REDO_CONFIG:internal/harness/config.go

(As an aside, I notice when reviewing this that while I have refactored this to change the function names, the comments have not been updated. These comments seem cool, but if they are not going to be kept up to date, they really aren't.)

Finally, Launcher does much the same thing, but it returns a HarnessLauncher which is quite a complex beast in its own right.

func (c *HarnessConfig) Launcher(forNode string) config.LaunchableNodeConfig {
    for _, n := range c.Nodes {
        if n.Name == forNode {
            return &HarnessLauncher{config: c, launching: n, private: c.keys[n.Name], public: &c.keys[n.Name].PublicKey}
        }
    }
    panic("no node found for " + forNode)
}

REDO_CONFIG:internal/harness/config.go

So much so that I put it in its own file, which I'll reproduce here with almost no commentary.
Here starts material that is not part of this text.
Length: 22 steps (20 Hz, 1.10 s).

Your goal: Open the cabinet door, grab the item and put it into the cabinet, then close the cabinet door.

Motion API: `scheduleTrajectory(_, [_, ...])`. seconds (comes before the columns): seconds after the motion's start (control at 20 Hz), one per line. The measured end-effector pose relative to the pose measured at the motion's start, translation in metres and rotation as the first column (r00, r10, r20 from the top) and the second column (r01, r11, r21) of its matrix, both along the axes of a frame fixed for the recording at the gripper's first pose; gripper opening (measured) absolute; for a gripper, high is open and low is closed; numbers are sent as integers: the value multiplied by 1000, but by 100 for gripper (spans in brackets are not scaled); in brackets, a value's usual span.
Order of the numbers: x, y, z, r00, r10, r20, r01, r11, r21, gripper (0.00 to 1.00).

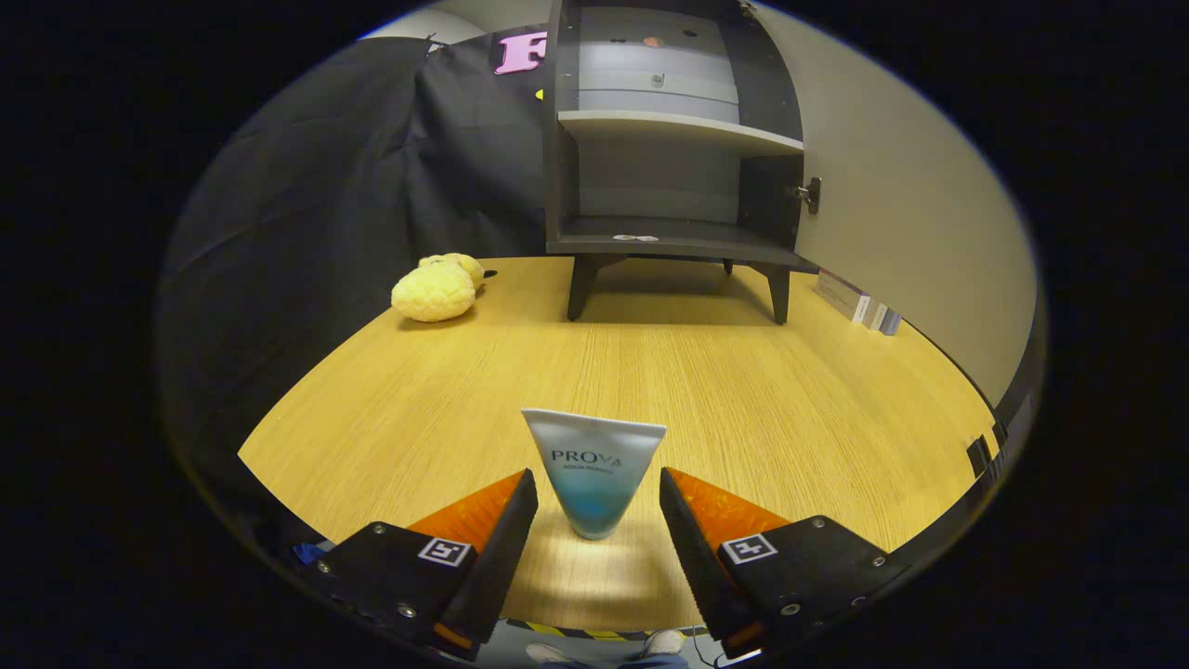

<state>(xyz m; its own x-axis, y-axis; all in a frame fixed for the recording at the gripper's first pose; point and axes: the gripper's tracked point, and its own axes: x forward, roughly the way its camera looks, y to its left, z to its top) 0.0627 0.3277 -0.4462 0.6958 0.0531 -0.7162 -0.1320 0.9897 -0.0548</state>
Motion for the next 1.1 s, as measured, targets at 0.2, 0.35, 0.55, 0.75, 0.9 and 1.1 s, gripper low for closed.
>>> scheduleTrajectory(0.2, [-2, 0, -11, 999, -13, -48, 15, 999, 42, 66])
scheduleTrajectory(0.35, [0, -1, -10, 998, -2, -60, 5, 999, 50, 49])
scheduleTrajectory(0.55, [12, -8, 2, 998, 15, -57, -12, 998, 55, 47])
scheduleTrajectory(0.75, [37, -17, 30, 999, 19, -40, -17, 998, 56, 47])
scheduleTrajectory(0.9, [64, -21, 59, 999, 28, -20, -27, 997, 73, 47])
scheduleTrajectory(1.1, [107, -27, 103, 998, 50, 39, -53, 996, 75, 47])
It's much like HarnessConfig but on a smaller scale.

package harness

import (
    "crypto/rsa"
    "net/url"

    "github.com/gmmapowell/ChainLedger/internal/config"
)

type HarnessLauncher struct {
    config    *HarnessConfig
    launching *HarnessNode
    private   *rsa.PrivateKey
    public    *rsa.PublicKey
}

// Name implements config.LaunchableNodeConfig.
func (h *HarnessLauncher) Name() *url.URL {
    return h.launching.url
}

// PublicKey implements config.LaunchableNodeConfig.
func (h *HarnessLauncher) PublicKey() *rsa.PublicKey {
    return &h.config.keys[h.launching.Name].PublicKey
}

// ListenOn implements config.LaunchableNodeConfig.
func (h *HarnessLauncher) ListenOn() string {
    return h.launching.ListenOn
}

// OtherNodes implements config.LaunchableNodeConfig.
func (h *HarnessLauncher) OtherNodes() []config.NodeConfig {
    ret := make([]config.NodeConfig, len(h.config.NodeNames())-1)
    j := 0
    for _, n := range h.config.NodeNames() {
        if n == h.launching.Name {
            continue
        }
        ret[j] = h.config.Remote(n)
        j++
    }
    return ret
}

// PrivateKey implements config.LaunchableNodeConfig.
func (h *HarnessLauncher) PrivateKey() *rsa.PrivateKey {
    return h.private
}

REDO_CONFIG:internal/harness/harness_launcher.go

The one thing that feels worth pointing out is the OtherNodes method (which is not yet used, but will be in the next episode). This has to return a list of all the nodes except the current node under consideration. When the HarnessLauncher is created, it is a configuration created from the list of all nodes for a specific node. So by going back to the original configuration - and specifically the list of all the nodes - we can find a list of all the nodes except this one, and then ask the configuration to return us the Remote configuration for all of those. You'll notice that we again allocate a slice with the correct number of elements in it so that we don't need to use append or reallocate the slice at any point.

Conclusion

This feels as if we have reached an abrupt end, but that's possibly because we did things backwards and wrote all the code to launch the nodes first, and then came back and did all the work with the configuration. In doing so, I tried to change everything as little as possible, so most of the harness code didn't even change.

All we were really trying to do was to set up the node configuration so that each node could ask for the URLs and public keys of the other nodes in the system.